(Information provided begins)

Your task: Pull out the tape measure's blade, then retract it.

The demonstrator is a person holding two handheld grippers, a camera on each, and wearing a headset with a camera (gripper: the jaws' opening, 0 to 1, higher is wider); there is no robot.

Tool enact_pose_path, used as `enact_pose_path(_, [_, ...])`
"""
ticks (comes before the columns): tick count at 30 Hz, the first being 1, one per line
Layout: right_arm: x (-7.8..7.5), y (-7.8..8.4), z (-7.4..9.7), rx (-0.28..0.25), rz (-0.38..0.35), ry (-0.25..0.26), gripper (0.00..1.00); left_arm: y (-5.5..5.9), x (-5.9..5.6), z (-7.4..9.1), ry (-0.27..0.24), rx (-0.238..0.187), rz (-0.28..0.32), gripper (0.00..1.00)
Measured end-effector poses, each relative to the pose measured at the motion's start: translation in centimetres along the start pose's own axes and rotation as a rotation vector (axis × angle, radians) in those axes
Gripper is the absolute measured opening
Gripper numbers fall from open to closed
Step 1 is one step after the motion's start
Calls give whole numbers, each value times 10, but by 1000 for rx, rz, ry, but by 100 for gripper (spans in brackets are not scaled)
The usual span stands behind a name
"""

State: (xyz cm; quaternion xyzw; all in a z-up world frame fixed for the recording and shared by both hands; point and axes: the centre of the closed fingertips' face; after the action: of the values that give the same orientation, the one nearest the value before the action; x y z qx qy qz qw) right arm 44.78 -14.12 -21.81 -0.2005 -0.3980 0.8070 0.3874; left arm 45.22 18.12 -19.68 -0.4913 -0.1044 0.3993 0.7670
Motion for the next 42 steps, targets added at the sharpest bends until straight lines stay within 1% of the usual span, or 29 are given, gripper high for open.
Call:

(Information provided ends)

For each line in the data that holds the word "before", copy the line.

Exercise answer -
ticks (comes before the columns): tick count at 30 Hz, the first being 1, one per line
State: (xyz cm; quaternion xyzw; all in a z-up world frame fixed for the recording and shared by both hands; point and axes: the centre of the closed fingertips' face; after the action: of the values that give the same orientation, the one nearest the value before the action; x y z qx qy qz qw) right arm 44.78 -14.12 -21.81 -0.2005 -0.3980 0.8070 0.3874; left arm 45.22 18.12 -19.68 -0.4913 -0.1044 0.3993 0.7670

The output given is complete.